The 2019 Acura MDX comes standard with a 3.5-liter V6 engine that produces 290 horsepower and 267 lb-ft of torque. A 9-speed automatic transmission is standard, and you can get either front-wheel drive or Acura’s “Super Handling” all-wheel-drive system (SH-AWD). Fuel economy is 18 miles per gallon in the city, 26 mpg on the highway and 21 mpg in combined driving with SH-AWD*.

The Sport Hybrid model adds three electric motors to a smaller 3.0-liter V6 engine for a total output of 321 hp and 289 lb-ft. It returns 26 mpg city/27 mpg hwy/27 mpg combined*. It’ll save you an estimated $450 per year on fuel compared to the MDX with SH-AWD.

The base 2019 Volvo XC90 T5 model has a turbocharged 4-cylinder engine (250 hp, 258 lb-ft) that returns 22 mpg city/25 mpg hwy/23 mpg combined with optional all-wheel drive. The XC90 T6 model adds a supercharger to that same engine to produce 316 hp and 295 lb-ft while returning 20 mpg city/25 mpg hwy/22 mpg combined, according to the EPA.

The XC90 T8 is plug-in hybrid with a much larger battery capacity that allows it to travel 14 miles on electricity alone and ultimately return a 54 mpg-equivalent rating. When that all-electric plug-in capacity has been depleted, the T8 returns 25 mpg combined as a regular hybrid.

Given this comparison, both the MDX and XC90 are fairly evenly matched in terms of performance and fuel economy. Looking at the hybrid models, the XC90’s ability to travel on battery power alone is nice; however, its extremely short range and high price tag compared to the MDX Sport Hybrid negate any possible savings on fuel over time.

Safety and Technology

Both of these luxury SUVs are two of the safest vehicles on the road. They come with a number of tech safety features that many buyers will appreciate, including lane-keeping assist and forward-collision warning with pedestrian detection and automatic emergency braking.

The NHTSA gave both the Acura MDX and Volvo XC90 5-star ratings for overall, frontal- and side-crash protection. The nonprofit Insurance Institute for Highway Safety gave both its highest possible marks for crash protection and prevention. The only differentiating rating was the MDX’s Acceptable-rated headlights bettered the Volvo’s Marginal-rated ones.

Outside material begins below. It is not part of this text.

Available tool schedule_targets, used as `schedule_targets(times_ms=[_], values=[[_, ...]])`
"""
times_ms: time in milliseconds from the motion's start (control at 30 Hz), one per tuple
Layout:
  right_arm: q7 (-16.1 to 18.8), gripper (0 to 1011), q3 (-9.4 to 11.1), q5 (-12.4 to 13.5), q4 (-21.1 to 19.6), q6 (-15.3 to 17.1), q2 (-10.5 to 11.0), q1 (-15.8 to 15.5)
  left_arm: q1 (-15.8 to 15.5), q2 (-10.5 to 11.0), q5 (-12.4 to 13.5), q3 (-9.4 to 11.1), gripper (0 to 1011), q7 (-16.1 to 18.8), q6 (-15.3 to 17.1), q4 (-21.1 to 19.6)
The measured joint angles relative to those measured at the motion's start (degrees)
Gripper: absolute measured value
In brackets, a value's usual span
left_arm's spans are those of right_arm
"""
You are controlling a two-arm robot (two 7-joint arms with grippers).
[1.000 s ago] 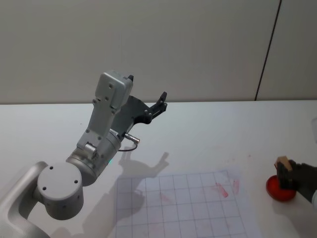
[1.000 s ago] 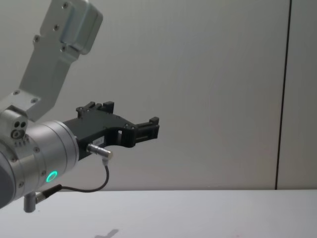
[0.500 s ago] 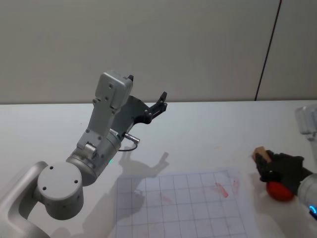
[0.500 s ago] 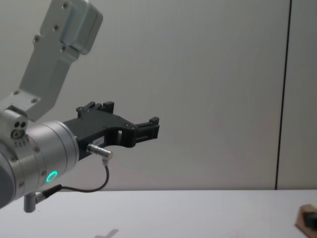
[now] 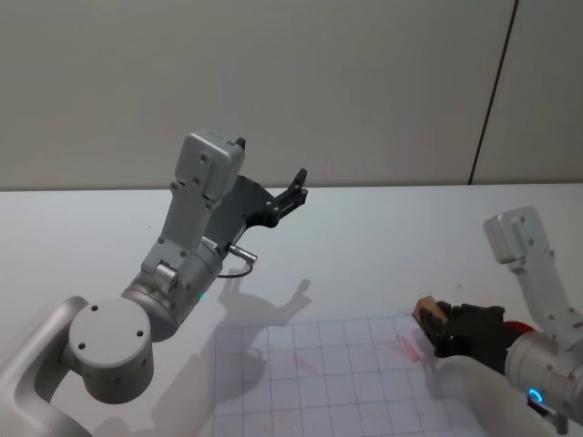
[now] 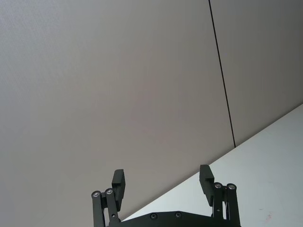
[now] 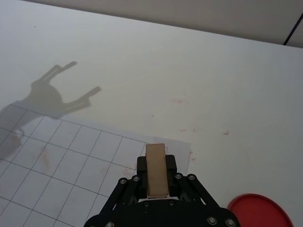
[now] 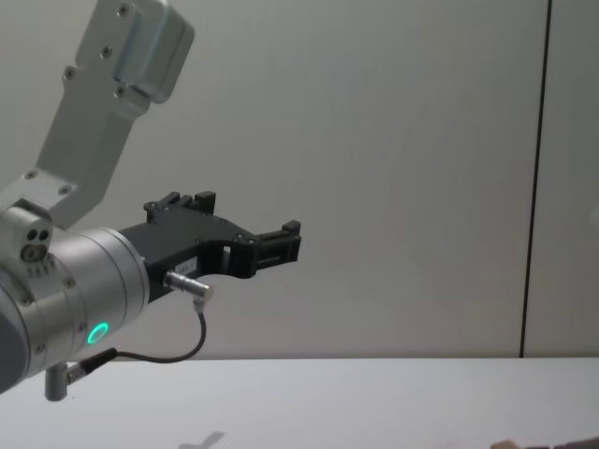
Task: Use the one hand to pick up the stamp and affix it onto the A4 paper.
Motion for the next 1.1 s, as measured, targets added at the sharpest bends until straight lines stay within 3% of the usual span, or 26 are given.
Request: schedule_targets(times_ms=[1100], values=[[4.03, 222, -2.64, -7.26, 7.47, 0.54, -0.44, 2.32, 0.0, 0.0, 0.0, 0.0, 1001, 0.0, 0.0, 0.0]])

The XC90’s vertically oriented touchscreen interface, which controls most secondary functions, took a hit from owners for glitches and usability issues. Software updates may correct the former, while we can report that changes to its menu layout have indeed improved the latter. Four tiles on the homepage constantly display navigation, audio, climate and smartphone information, making it easier to control the system. We especially like that you can control and view the standard Apple CarPlay controls at the same time as the Volvo system controls. In virtually every other car you have to go back and forth between them — that’s annoying.

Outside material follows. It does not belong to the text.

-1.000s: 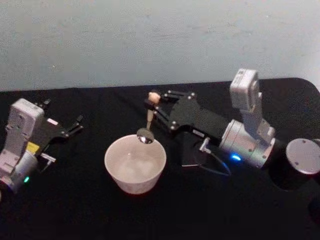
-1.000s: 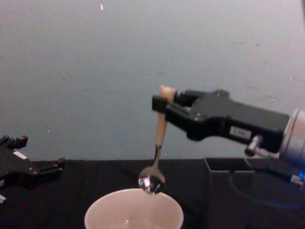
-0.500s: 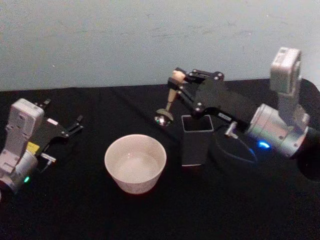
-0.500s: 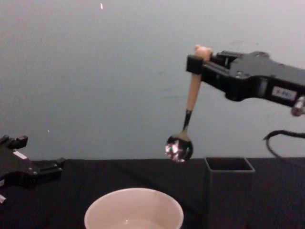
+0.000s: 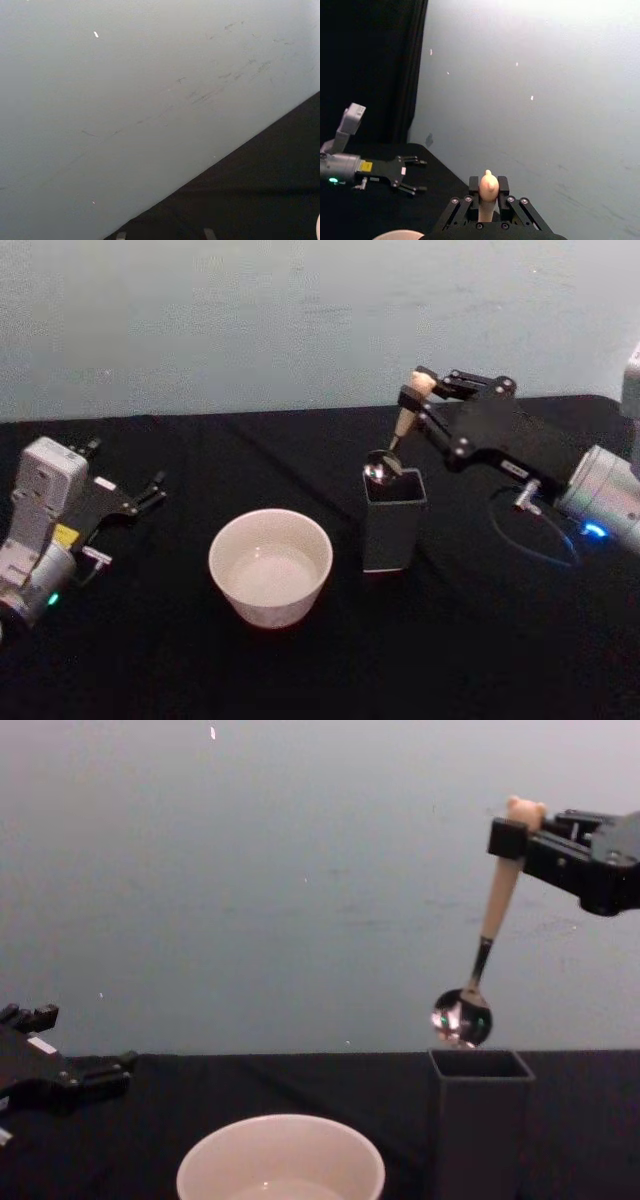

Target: Pick up the stirring spoon with one hand, stir inside the cup, then place it back in its original position.

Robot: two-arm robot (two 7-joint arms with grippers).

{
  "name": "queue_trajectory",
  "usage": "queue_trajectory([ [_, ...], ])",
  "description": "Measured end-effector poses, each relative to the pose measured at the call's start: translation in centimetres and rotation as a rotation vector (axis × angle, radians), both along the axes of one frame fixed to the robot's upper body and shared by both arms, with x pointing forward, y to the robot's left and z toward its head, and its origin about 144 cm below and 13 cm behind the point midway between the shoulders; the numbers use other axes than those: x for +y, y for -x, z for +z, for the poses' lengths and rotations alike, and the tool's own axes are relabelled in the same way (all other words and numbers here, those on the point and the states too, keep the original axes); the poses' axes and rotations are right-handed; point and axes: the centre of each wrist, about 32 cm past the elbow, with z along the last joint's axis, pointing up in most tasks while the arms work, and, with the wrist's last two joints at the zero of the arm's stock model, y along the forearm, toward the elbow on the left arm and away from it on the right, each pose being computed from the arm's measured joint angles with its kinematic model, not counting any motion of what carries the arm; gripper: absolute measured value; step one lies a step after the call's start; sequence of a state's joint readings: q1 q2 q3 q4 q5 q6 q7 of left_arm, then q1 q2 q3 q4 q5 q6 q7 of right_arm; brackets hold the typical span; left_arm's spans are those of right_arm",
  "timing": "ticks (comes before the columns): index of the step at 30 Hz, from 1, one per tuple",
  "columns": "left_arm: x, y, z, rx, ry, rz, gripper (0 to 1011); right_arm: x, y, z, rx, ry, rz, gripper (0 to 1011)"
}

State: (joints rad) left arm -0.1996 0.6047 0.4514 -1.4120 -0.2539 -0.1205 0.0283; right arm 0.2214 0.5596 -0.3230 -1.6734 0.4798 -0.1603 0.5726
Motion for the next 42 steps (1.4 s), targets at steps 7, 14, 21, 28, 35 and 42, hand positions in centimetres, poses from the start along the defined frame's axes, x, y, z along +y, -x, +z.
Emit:
queue_trajectory([
  [7,0.0,0.0,0.0,0.0,0.0,0.0,1001,-0.9,0.3,-0.5,0.016,0.012,-0.018,213],
  [14,0.0,0.0,0.0,0.0,0.0,0.0,1001,-1.2,0.3,-1.3,0.049,0.027,-0.025,213],
  [21,0.0,0.0,0.0,0.0,0.0,0.0,1001,-0.9,0.2,-2.4,0.095,0.053,-0.029,213],
  [28,0.0,0.0,0.0,0.0,0.0,0.0,1001,-0.3,-0.3,-3.6,0.145,0.079,-0.044,213],
  [35,0.0,0.0,0.0,0.0,0.0,0.0,1001,0.1,-0.9,-4.6,0.194,0.094,-0.056,213],
  [42,0.0,0.0,0.0,0.0,0.0,0.0,1001,0.5,-1.1,-5.3,0.224,0.101,-0.058,213],
])
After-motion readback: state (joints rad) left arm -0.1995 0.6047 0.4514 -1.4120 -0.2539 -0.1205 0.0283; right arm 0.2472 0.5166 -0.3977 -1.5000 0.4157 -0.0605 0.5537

The 2019 MDX received an upgrade featuring Apple CarPlay or Android Auto functionality. Some may be drawn to the XC90’s screen-focused controls, while others may enjoy the way Acura’s two-screen setup allows for easy access to controls through the analog knob and other control buttons.

Which is Right for You?

The MDX starts at $45,295** for a front-wheel-drive model. The XC90 T5 starts at $47,895 with front-wheel drive. The two are actually similarly equipped, though the more powerful MDX differs with standard leather, heated front seats, tri-zone climate control and a third-row seat, while the larger XC90 counters with standard navigation and a panoramic sunroof. It’s pretty obvious, then, that the MDX provides more stuff and better performance for the money. Plus, if you want a third-row seat in the XC90, you have to step up to the pricier T6 AWD model (typically a $6,000-$7,000 hike, not to mention a larger fuel bill).

When you put every available feature on the MDX SH-AWD, it hits the register well below the XC90. A comparably equipped XC90 T6 AWD would cost about $63,600. The biggest reason for the price difference is that Volvo is really going after buyers looking for features that reach beyond many other vehicles in this segment. This is why the top-of-the-line XC90 trim has an MSRP of $104,900, according to Volvo.

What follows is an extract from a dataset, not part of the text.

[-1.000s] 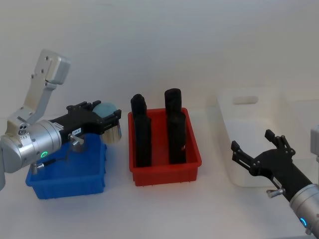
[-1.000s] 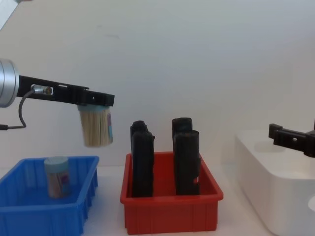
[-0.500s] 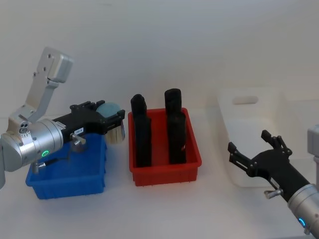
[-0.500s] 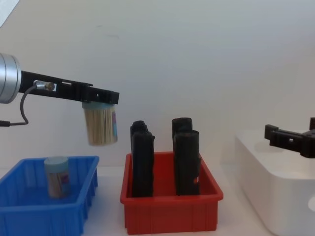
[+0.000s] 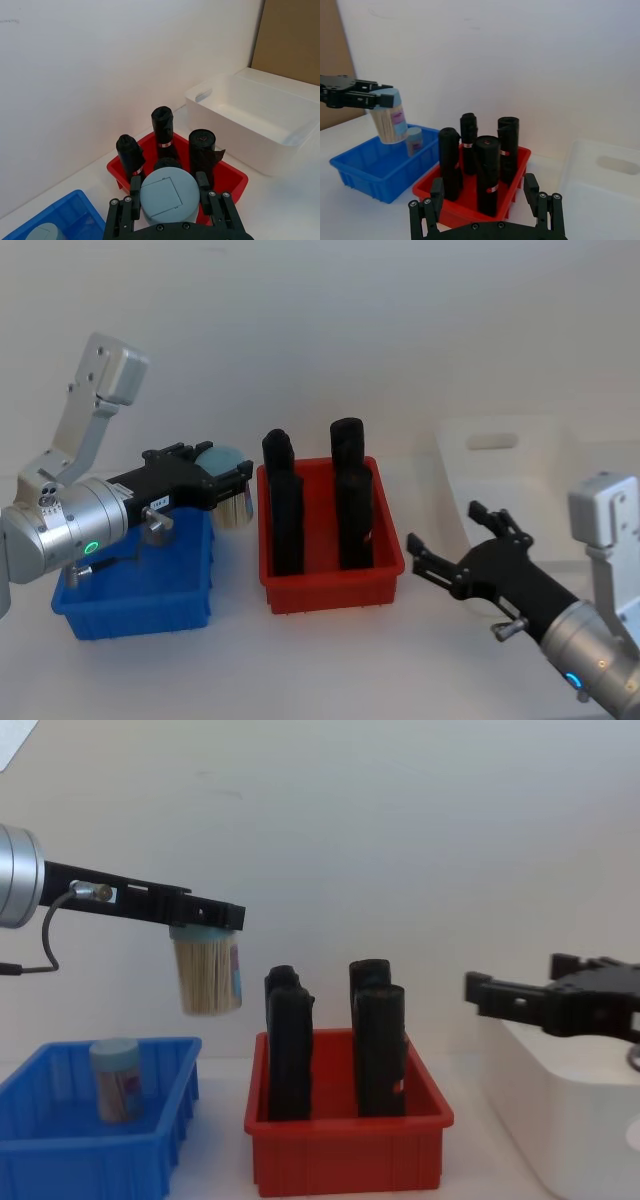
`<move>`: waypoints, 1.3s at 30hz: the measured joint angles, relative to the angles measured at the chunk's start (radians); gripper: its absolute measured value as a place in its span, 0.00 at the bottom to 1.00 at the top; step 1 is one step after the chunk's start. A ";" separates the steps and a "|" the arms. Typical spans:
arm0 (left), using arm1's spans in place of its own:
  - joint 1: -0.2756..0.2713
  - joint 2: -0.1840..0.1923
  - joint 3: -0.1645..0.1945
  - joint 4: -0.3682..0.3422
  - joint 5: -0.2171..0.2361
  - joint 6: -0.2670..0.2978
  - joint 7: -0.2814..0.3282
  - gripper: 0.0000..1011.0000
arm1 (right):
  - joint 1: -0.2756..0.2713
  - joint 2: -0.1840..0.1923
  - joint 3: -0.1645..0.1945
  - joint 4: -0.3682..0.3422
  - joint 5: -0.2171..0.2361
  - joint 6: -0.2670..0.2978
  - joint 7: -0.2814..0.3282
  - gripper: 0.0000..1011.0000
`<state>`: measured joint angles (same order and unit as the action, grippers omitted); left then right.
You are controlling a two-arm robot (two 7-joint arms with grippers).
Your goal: Pick the cotton swabs from the blue box and place them into the white box.
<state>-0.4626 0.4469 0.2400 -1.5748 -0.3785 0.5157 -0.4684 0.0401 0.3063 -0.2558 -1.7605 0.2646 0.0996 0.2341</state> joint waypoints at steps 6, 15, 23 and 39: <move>0.000 0.000 0.000 -0.001 0.000 0.001 -0.001 0.66 | 0.039 -0.032 -0.023 0.021 -0.021 0.023 0.059 0.99; 0.000 0.000 0.000 -0.001 0.000 0.002 -0.002 0.66 | 0.096 -0.085 -0.059 0.067 -0.069 0.052 0.125 0.99; 0.000 0.000 0.000 -0.002 0.000 0.003 -0.003 0.66 | 0.115 -0.101 -0.072 0.084 -0.083 0.058 0.138 0.99; 0.000 0.000 0.000 -0.002 0.000 0.003 -0.003 0.66 | 0.123 -0.113 -0.077 0.101 -0.077 0.051 0.110 0.99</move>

At the end of the day, many buyers of luxury SUVs will be more drawn to the MDX. The value and simple options packages give it a huge leg up on the XC90 when comparing similar models.
And thanks to Acura’s award-winning reliability and resale value, it’s not hard to see why the MDX is one of the best-selling luxury SUVs available.



*Based on model year EPA mileage ratings. Use for comparison purposes only. Your actual mileage will vary, depending on how you drive and maintain your vehicle, driving conditions, battery pack age/condition (hybrid models only) and other factors.

*Prices shown include a destination & handling charge but do not include taxes or license. Destination charges for ILX, TLX and RLX is $995.00, NSX is $1800.00 and MDX and RDX is $995.00. Actual vehicles/accessory costs, labor and installation vary. Prices do not reflect dealer-installed accessories. Please consult your selected dealer.

Government 5-Star Vehicle Scores are part of the National Highway Traffic Safety Administration’s (NHTSA’s) New Car Assessment Program. For additional information on the 5-Star Safety Ratings program, please visit www.safercar.gov.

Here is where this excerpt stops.